▸ **THE PROBLEM**
Output the data below line for line, exactly, up to and including the line where "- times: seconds" appears.

Segment Start: TASK DATA

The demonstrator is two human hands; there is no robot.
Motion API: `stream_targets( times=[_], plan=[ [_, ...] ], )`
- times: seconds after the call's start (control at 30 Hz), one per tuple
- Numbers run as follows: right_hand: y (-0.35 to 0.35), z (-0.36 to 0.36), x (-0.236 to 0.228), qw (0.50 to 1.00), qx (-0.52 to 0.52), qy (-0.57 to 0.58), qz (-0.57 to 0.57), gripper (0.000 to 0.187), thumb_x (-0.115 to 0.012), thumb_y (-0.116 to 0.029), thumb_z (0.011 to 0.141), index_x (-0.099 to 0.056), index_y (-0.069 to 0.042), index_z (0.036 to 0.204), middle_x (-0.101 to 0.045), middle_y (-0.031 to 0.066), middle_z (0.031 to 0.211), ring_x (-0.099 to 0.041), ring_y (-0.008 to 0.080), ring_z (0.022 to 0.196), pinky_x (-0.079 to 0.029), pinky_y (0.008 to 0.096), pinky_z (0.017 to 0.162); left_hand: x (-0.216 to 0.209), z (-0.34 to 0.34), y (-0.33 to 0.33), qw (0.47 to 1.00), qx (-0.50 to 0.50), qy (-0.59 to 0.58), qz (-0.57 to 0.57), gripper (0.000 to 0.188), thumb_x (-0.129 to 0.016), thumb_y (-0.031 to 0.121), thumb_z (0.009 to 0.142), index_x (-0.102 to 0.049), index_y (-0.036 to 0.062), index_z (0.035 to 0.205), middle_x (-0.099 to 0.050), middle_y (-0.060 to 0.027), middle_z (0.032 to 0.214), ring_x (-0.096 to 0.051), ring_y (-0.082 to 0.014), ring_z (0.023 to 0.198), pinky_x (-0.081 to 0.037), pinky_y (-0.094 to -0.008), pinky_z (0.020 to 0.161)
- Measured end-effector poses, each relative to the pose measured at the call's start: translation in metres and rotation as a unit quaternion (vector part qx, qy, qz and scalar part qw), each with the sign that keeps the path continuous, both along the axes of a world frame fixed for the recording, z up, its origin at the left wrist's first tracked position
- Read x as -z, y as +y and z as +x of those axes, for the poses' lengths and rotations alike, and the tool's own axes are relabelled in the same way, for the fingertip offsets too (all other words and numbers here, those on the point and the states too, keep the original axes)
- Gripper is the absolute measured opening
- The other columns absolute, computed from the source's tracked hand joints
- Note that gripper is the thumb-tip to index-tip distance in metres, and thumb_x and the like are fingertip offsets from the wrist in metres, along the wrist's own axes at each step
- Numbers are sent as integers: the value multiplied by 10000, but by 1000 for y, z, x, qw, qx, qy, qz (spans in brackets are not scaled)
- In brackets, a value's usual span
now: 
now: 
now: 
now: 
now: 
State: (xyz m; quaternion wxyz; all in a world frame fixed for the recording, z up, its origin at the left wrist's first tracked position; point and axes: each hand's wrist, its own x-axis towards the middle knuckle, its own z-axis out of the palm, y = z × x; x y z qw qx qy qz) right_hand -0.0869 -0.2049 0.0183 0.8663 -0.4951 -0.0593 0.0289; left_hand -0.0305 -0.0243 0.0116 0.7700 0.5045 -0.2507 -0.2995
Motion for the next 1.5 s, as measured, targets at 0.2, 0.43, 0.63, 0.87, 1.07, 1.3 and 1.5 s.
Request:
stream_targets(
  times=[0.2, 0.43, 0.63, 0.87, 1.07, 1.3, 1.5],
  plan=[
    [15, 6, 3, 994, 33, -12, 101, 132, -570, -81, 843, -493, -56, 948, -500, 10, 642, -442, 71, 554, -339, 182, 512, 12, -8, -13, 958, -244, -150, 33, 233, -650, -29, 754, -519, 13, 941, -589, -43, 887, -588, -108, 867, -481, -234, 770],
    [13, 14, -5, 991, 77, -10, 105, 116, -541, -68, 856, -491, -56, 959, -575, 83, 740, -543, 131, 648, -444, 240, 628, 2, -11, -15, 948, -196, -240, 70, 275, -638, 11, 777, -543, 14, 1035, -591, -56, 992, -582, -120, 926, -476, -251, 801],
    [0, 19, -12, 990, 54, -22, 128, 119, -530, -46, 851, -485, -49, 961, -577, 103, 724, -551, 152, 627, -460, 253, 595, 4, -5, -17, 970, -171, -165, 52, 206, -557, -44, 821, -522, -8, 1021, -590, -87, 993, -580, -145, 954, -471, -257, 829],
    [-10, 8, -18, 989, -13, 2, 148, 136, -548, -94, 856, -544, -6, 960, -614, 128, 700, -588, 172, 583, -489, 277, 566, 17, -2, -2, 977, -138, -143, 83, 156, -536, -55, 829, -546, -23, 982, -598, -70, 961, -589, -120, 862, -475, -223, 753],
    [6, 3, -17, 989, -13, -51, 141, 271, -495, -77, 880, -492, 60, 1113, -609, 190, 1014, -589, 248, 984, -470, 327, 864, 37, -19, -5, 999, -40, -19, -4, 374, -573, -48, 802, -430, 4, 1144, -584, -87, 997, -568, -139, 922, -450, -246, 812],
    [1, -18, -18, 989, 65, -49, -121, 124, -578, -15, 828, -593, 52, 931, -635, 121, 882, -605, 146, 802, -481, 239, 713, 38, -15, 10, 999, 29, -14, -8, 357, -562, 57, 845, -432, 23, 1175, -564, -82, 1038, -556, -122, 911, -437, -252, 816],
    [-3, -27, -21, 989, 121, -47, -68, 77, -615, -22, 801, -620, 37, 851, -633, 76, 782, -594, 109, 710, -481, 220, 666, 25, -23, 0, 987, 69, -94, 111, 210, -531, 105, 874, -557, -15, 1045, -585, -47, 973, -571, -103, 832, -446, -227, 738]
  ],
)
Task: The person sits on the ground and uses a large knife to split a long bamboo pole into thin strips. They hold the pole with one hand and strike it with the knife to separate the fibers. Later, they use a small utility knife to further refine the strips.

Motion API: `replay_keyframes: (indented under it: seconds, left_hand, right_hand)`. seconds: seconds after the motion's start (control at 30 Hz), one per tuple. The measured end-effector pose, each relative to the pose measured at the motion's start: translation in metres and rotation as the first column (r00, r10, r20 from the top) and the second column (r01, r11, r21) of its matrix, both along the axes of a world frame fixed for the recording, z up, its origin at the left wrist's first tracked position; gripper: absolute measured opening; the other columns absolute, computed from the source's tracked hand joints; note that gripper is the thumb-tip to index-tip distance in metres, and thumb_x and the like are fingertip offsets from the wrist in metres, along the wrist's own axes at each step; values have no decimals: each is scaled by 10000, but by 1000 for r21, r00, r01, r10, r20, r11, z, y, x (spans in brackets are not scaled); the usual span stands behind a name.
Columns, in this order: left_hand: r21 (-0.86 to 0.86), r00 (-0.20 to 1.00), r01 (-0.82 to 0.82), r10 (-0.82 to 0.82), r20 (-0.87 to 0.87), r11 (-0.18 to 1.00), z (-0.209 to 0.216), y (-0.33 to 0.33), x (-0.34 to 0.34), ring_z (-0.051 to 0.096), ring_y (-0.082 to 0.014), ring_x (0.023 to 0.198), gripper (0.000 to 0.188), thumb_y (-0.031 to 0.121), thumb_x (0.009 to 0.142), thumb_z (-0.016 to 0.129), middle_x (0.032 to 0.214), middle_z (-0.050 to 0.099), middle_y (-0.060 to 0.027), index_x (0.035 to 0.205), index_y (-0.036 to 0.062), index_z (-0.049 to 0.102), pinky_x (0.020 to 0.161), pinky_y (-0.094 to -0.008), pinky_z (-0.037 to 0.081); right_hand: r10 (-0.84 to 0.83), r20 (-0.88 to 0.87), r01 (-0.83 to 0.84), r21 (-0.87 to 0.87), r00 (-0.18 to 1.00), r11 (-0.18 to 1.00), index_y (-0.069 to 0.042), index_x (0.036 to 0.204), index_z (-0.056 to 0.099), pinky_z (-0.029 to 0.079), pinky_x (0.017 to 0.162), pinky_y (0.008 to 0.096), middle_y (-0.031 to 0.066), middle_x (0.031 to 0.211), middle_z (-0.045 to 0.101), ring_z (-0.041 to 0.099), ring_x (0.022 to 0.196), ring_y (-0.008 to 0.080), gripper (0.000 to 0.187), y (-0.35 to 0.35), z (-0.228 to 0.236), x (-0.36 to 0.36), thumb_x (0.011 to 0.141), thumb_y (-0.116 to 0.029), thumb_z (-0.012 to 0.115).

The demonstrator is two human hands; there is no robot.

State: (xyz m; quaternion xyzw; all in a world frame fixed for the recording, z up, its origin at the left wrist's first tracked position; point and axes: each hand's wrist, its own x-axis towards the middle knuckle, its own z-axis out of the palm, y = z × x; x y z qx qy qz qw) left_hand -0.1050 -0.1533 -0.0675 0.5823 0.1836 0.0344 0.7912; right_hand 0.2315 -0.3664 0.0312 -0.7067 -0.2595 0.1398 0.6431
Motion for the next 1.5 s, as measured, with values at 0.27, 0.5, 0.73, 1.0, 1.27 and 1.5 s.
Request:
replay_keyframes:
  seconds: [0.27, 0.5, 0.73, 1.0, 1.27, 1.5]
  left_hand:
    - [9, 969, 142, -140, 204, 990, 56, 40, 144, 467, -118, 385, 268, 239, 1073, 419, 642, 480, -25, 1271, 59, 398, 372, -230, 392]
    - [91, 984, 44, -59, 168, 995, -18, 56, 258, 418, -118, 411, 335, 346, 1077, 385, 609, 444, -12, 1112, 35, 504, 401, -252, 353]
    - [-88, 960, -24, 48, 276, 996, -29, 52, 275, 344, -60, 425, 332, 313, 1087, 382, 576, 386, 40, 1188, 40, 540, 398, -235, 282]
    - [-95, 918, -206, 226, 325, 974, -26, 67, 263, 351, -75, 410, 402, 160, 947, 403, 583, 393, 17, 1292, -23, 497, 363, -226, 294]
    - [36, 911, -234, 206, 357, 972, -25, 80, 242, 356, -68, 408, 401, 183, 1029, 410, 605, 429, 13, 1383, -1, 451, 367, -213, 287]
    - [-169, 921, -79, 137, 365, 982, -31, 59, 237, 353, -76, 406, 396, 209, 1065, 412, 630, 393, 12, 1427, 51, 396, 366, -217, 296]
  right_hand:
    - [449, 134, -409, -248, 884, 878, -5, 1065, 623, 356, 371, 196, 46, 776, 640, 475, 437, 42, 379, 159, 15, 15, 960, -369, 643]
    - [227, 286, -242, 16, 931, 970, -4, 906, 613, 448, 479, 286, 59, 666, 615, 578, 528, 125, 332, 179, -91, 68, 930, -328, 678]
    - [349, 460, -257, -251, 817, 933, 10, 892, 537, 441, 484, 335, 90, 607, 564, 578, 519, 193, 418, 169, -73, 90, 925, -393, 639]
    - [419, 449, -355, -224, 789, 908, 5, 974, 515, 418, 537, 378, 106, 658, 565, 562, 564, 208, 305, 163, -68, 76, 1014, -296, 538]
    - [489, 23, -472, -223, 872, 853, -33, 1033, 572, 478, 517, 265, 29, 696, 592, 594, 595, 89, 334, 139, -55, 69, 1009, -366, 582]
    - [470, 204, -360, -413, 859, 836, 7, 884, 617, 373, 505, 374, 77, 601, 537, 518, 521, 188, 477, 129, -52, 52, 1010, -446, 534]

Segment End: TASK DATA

▸ **ANSWER TO THIS EXERCISE**
The demonstrator is two human hands; there is no robot.
Motion API: `stream_targets( times=[_], plan=[ [_, ...] ], )`
- times: seconds after the call's start (control at 30 Hz), one per tuple

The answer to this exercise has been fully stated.